[Items from a dataset]
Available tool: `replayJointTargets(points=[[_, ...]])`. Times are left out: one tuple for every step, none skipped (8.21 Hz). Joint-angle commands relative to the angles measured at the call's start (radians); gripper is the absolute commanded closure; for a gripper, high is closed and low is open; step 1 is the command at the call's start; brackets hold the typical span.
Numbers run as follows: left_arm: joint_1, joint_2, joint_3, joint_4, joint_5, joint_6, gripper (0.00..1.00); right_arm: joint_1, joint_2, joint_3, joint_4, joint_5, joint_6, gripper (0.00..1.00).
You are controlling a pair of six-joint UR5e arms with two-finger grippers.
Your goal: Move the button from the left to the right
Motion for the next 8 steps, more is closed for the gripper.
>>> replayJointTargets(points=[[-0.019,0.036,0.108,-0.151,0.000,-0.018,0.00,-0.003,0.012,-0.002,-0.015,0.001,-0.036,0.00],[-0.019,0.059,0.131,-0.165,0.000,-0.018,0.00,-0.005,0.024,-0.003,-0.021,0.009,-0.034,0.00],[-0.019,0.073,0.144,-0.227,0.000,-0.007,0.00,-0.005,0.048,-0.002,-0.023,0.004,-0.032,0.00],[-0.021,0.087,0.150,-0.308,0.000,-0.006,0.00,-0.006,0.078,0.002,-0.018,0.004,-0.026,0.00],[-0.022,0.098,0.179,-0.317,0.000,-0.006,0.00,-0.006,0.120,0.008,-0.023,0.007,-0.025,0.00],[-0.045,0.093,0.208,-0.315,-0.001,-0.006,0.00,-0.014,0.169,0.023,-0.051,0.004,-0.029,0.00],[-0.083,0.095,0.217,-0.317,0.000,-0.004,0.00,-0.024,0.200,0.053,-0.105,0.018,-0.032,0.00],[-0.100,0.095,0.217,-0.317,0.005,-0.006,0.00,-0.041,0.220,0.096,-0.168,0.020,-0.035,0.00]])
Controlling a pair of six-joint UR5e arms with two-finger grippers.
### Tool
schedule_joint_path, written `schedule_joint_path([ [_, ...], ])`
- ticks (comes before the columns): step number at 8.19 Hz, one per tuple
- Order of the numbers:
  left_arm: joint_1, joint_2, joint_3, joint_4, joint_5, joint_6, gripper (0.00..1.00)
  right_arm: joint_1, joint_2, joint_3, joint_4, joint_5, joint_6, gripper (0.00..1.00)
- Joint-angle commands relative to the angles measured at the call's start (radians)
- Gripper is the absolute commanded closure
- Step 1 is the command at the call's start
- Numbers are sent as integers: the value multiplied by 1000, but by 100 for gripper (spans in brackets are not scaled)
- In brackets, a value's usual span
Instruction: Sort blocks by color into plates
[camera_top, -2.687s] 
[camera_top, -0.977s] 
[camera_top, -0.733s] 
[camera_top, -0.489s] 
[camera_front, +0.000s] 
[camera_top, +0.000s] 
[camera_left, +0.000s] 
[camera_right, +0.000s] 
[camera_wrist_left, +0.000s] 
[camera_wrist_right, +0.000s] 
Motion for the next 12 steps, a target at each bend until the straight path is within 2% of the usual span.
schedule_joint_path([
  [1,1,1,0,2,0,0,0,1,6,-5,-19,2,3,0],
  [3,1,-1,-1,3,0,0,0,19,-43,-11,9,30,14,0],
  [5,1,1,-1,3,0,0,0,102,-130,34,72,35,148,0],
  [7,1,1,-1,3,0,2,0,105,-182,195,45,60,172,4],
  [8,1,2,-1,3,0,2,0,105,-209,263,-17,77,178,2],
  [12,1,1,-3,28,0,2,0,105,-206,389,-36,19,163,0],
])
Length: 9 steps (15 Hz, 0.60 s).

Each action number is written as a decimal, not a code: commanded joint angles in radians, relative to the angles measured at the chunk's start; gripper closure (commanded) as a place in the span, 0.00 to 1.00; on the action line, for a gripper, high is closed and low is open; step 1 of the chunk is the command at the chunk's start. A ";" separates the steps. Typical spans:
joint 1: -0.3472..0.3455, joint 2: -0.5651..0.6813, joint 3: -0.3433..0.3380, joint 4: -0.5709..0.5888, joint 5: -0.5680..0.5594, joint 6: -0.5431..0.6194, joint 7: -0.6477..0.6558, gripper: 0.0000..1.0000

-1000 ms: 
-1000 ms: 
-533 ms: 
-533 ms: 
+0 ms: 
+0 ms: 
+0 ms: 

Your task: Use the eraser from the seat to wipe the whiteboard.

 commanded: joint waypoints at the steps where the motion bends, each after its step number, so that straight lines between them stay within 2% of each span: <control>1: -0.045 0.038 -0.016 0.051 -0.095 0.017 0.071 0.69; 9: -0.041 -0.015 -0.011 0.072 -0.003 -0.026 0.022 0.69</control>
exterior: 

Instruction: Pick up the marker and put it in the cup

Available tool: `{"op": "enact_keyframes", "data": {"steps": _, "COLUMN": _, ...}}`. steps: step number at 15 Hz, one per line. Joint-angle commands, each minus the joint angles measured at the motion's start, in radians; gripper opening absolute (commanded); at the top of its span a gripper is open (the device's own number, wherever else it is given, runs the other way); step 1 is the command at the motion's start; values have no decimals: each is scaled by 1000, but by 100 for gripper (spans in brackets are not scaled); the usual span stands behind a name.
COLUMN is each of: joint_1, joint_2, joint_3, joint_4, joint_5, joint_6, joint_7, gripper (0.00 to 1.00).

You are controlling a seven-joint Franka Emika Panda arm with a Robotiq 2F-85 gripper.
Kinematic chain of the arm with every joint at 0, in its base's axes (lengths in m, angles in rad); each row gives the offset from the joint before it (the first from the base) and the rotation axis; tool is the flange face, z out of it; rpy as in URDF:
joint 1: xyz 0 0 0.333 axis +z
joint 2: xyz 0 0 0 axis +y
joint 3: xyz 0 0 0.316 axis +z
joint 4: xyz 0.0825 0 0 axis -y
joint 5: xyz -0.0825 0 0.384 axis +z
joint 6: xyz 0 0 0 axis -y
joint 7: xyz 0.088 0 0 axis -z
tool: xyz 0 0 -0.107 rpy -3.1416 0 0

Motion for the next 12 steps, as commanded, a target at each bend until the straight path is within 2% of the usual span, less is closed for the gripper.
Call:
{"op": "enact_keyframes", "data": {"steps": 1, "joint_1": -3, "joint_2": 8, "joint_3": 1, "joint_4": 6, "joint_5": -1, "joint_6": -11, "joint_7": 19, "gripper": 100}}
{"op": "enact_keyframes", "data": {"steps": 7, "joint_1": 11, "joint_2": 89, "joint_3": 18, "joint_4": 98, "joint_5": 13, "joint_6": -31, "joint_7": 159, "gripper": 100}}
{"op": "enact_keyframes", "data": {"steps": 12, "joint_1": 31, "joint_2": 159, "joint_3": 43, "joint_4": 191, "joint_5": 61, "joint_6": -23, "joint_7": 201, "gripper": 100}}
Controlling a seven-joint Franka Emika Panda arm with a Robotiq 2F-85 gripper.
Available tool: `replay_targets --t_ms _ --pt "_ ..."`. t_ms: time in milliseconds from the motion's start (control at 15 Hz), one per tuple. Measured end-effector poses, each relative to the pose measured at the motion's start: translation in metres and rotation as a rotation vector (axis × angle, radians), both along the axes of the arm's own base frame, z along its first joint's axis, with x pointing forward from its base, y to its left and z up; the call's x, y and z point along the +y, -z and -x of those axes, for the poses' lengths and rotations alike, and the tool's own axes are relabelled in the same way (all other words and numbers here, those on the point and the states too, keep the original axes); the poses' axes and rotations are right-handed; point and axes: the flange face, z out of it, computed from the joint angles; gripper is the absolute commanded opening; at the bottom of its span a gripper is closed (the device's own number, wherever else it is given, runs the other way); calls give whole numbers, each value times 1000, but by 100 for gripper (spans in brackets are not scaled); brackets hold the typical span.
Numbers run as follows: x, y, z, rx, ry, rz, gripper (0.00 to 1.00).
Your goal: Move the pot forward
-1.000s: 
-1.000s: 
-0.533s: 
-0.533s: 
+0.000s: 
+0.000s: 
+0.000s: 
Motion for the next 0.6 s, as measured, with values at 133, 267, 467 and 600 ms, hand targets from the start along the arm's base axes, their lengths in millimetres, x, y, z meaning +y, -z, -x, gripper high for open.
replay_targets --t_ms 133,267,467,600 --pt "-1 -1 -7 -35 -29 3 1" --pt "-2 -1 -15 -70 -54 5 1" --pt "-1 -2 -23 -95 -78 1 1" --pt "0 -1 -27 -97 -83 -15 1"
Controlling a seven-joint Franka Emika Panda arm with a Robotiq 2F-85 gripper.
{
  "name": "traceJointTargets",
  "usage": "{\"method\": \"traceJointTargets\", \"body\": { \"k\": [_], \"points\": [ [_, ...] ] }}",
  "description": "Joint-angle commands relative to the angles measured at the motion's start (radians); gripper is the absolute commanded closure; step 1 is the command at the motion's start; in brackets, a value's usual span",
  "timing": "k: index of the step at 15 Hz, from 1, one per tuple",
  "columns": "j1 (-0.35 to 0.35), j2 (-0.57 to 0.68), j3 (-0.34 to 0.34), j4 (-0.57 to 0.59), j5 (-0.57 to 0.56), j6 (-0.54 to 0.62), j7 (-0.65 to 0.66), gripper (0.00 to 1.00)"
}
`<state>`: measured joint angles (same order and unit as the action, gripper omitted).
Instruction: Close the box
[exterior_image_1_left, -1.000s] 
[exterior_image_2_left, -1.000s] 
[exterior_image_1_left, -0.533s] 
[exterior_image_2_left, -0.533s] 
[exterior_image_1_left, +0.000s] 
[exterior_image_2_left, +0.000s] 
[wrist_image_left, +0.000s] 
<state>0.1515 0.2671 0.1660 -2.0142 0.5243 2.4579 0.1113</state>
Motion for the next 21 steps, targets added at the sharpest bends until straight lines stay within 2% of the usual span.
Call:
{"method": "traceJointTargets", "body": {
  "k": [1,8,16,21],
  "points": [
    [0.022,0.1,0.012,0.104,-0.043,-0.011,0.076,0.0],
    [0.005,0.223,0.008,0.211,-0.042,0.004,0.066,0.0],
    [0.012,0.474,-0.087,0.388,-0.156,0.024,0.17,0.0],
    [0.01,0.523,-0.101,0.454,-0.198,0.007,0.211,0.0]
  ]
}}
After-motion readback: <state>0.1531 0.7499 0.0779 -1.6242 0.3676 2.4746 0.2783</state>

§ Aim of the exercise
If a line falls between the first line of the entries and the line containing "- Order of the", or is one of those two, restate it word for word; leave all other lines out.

§ Finished exercise
Available tool: `replayJointTargets(points=[[_, ...]])`. Times are left out: one tuple for every step, none skipped (8.21 Hz). Joint-angle commands relative to the angles measured at the call's start (radians); gripper is the absolute commanded closure; for a gripper, high is closed and low is open; step 1 is the command at the call's start; brackets hold the typical span.
Numbers run as follows: left_arm: joint_1, joint_2, joint_3, joint_4, joint_5, joint_6, gripper (0.00..1.00); right_arm: joint_1, joint_2, joint_3, joint_4, joint_5, joint_6, gripper (0.00..1.00).
You are controlling a pair of six-joint UR5e arms with two-finger grippers.
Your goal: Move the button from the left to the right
Motion for the next 8 steps, more is closed for the gripper.
>>> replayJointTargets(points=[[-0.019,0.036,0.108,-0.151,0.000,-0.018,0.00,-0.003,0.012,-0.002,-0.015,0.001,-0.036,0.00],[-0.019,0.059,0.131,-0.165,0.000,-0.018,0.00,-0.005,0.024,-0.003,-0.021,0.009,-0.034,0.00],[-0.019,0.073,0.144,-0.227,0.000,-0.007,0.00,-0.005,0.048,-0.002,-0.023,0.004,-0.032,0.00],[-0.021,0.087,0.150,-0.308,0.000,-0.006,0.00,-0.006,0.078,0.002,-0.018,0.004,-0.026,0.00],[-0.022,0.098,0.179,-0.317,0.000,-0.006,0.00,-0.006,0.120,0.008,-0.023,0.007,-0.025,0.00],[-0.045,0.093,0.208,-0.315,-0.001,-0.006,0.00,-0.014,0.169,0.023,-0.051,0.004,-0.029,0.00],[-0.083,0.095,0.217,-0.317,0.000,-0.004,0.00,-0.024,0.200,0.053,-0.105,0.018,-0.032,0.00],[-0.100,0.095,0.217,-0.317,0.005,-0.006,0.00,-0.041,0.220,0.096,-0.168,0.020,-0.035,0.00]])
Controlling a pair of six-joint UR5e arms with two-finger grippers.
### Tool
schedule_joint_path, written `schedule_joint_path([ [_, ...], ])`
- ticks (comes before the columns): step number at 8.19 Hz, one per tuple
- Order of the numbers:

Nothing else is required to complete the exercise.